*What to do*
Look in the material below for the line holding "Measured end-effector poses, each". Set it down exactly, with each later line up to and including the line holding "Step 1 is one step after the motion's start".

*Information shown*
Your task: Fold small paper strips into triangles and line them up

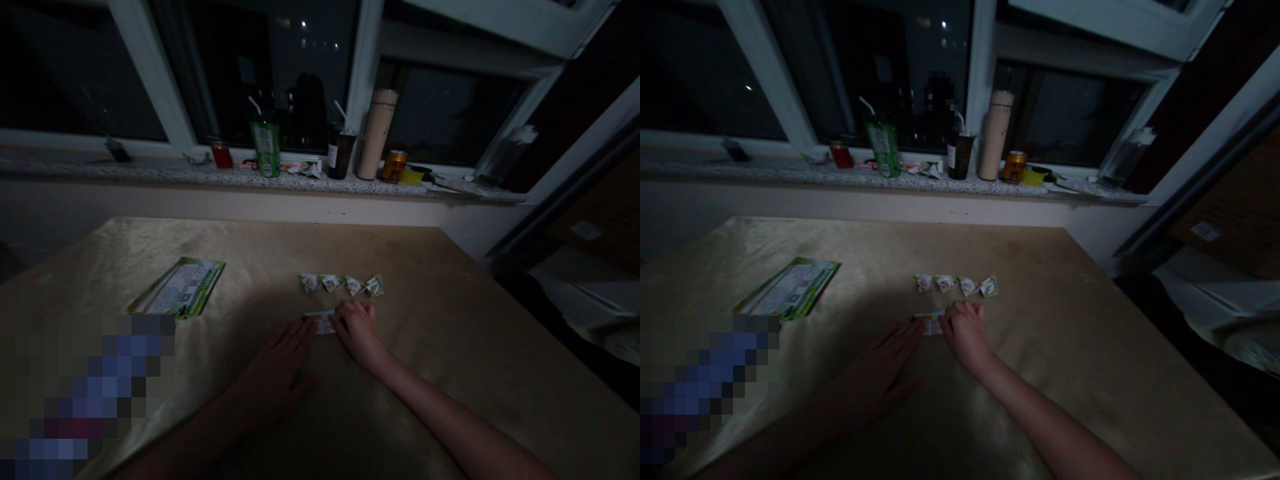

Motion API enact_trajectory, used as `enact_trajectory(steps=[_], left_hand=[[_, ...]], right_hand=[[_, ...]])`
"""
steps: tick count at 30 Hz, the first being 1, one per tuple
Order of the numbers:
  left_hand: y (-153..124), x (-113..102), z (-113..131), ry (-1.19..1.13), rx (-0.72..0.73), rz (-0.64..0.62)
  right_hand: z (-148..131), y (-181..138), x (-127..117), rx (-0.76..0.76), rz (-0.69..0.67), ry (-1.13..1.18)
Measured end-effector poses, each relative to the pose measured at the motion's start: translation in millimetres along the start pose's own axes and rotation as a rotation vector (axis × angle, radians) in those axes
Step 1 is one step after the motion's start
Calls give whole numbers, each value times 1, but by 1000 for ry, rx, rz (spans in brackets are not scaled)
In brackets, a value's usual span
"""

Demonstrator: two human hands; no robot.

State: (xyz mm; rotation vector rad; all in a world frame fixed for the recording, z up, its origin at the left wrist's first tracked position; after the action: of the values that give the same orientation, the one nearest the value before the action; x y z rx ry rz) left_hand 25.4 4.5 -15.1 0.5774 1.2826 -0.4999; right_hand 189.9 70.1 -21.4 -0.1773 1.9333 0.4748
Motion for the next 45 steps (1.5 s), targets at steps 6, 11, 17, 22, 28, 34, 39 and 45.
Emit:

*Result of the exercise*
Measured end-effector poses, each relative to the pose measured at the motion's start: translation in millimetres along the start pose's own axes and rotation as a rotation vector (axis × angle, radians) in those axes
Step 1 is one step after the motion's start

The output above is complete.